== Task goal ==
With the line containing "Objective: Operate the" as the start and the line containing "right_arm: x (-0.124" as the end, transcribe that span of the entries below exactly, including both.

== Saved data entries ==
------------------------------------------------

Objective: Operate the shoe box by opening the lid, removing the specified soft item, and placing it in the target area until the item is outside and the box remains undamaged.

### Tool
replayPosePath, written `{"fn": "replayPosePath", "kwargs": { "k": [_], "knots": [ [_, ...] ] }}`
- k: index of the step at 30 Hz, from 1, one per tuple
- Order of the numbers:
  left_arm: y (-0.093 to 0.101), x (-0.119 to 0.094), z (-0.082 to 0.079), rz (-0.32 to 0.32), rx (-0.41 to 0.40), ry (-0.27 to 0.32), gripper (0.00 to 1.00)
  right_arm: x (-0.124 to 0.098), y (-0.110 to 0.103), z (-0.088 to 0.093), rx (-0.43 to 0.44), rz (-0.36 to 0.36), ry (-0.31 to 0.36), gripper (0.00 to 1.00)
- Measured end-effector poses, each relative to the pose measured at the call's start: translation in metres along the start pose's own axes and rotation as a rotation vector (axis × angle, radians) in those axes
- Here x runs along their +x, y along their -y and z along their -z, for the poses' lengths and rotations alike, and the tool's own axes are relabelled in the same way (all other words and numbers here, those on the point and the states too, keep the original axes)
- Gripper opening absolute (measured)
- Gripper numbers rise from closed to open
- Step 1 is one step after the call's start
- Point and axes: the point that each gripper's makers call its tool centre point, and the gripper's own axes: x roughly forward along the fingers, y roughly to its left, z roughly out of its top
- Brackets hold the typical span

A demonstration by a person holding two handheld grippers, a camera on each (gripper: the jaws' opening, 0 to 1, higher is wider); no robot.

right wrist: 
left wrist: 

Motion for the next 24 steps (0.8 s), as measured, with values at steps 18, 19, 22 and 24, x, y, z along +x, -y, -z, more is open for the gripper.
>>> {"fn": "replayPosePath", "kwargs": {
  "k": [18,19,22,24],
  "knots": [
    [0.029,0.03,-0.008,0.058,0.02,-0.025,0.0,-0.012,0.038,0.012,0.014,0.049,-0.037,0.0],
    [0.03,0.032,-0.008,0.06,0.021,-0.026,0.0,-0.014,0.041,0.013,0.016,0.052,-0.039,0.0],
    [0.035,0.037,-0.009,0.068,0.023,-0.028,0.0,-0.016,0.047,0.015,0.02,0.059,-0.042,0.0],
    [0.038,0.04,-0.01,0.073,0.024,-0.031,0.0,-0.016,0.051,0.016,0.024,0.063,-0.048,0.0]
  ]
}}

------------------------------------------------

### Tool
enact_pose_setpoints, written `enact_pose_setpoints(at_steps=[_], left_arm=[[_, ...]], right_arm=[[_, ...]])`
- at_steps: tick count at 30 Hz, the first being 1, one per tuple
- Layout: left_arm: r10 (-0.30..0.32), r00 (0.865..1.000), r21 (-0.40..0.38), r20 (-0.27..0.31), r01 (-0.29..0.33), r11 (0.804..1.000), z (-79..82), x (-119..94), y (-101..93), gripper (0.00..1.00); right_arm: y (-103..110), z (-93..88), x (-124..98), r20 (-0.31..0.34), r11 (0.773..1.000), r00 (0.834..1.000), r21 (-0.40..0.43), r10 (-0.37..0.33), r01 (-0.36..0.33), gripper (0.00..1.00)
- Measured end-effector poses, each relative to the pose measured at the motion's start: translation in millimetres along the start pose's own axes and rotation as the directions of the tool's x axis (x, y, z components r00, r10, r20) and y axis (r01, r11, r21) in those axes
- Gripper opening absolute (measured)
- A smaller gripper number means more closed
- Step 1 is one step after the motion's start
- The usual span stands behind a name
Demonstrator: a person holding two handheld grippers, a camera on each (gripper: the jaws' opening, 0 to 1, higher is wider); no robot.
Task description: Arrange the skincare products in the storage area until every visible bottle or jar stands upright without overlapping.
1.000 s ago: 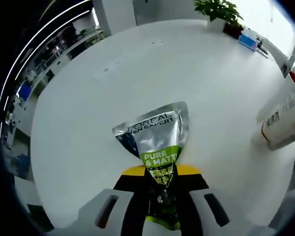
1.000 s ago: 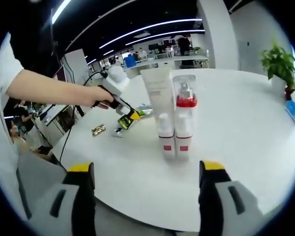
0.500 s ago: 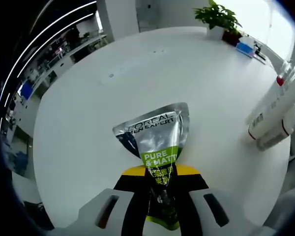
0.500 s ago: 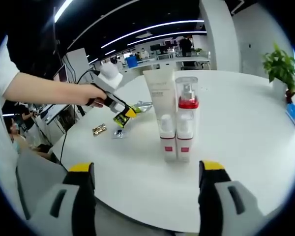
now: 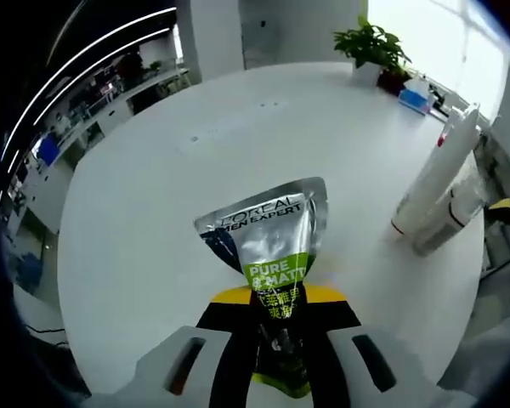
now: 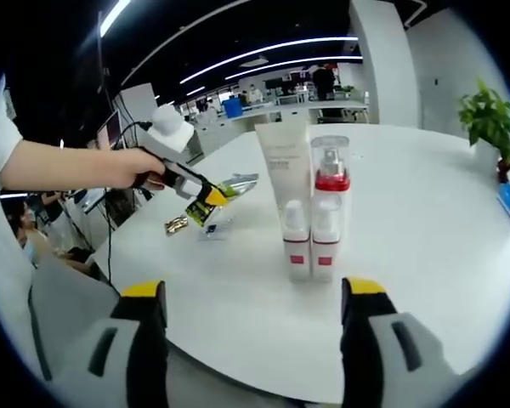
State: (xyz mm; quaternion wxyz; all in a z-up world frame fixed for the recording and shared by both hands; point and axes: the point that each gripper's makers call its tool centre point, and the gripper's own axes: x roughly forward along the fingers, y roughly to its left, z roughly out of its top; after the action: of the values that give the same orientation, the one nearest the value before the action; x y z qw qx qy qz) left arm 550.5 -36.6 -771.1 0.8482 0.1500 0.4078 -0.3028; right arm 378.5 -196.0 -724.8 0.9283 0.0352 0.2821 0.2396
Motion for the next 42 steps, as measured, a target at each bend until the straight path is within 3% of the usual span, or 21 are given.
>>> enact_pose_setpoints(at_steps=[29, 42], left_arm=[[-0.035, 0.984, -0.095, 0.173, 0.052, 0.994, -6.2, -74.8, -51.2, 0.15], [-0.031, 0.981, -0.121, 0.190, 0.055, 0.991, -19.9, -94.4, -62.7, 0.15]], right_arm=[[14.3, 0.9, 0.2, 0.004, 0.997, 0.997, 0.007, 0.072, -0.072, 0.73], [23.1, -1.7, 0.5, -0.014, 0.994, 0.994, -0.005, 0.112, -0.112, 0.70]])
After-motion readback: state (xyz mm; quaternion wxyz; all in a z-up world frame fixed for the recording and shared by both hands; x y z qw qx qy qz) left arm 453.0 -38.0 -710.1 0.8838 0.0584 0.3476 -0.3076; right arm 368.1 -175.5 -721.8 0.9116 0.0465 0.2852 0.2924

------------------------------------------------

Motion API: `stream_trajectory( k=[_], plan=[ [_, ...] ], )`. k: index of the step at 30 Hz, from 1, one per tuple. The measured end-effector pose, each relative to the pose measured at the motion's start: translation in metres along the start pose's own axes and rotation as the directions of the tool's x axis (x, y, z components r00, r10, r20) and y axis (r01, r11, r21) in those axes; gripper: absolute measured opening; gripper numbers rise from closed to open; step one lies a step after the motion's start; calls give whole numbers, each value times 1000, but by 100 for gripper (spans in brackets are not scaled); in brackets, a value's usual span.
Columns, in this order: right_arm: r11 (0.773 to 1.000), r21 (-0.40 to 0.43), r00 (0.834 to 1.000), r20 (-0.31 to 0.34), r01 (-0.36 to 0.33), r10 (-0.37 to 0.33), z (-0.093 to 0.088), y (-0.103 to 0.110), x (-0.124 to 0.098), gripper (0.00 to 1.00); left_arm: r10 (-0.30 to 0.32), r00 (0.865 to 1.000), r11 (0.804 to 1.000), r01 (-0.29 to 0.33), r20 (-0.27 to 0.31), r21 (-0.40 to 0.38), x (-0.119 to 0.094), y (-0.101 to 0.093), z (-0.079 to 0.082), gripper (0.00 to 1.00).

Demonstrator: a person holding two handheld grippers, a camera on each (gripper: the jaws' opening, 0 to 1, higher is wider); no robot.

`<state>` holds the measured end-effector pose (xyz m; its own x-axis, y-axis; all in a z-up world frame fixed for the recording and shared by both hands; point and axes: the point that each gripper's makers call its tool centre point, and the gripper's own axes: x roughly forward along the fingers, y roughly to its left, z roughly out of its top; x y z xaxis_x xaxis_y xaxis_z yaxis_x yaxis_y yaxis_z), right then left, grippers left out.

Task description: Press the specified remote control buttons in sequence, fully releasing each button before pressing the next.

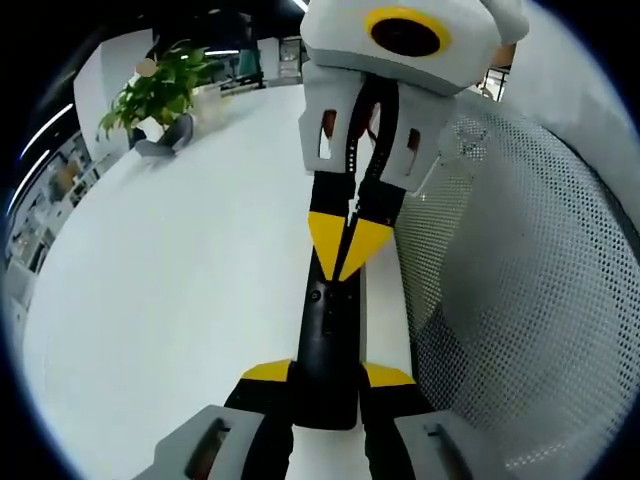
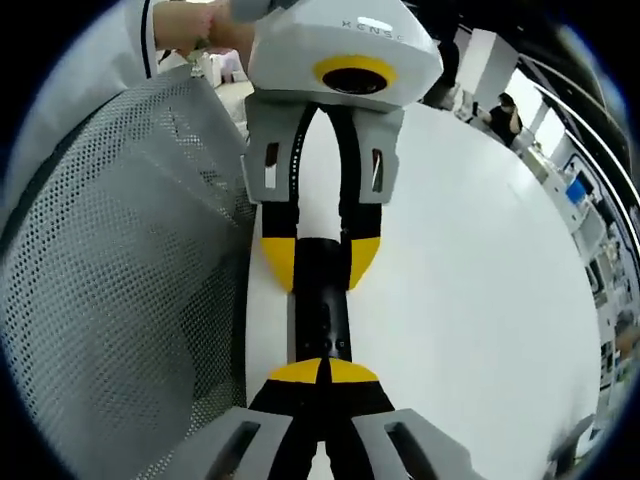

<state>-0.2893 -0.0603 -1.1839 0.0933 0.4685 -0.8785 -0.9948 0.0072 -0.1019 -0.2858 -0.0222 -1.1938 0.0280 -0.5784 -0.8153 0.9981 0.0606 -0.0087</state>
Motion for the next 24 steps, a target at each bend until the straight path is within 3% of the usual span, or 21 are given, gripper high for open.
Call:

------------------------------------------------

== Result below ==
Objective: Operate the shoe box by opening the lid, removing the specified soft item, and placing it in the target area until the item is outside and the box remains undamaged.

### Tool
replayPosePath, written `{"fn": "replayPosePath", "kwargs": { "k": [_], "knots": [ [_, ...] ] }}`
- k: index of the step at 30 Hz, from 1, one per tuple
- Order of the numbers:
  left_arm: y (-0.093 to 0.101), x (-0.119 to 0.094), z (-0.082 to 0.079), rz (-0.32 to 0.32), rx (-0.41 to 0.40), ry (-0.27 to 0.32), gripper (0.00 to 1.00)
  right_arm: x (-0.124 to 0.098), y (-0.110 to 0.103), z (-0.088 to 0.093), rx (-0.43 to 0.44), rz (-0.36 to 0.36), ry (-0.31 to 0.36), gripper (0.00 to 1.00)

There is nothing more to the exercise.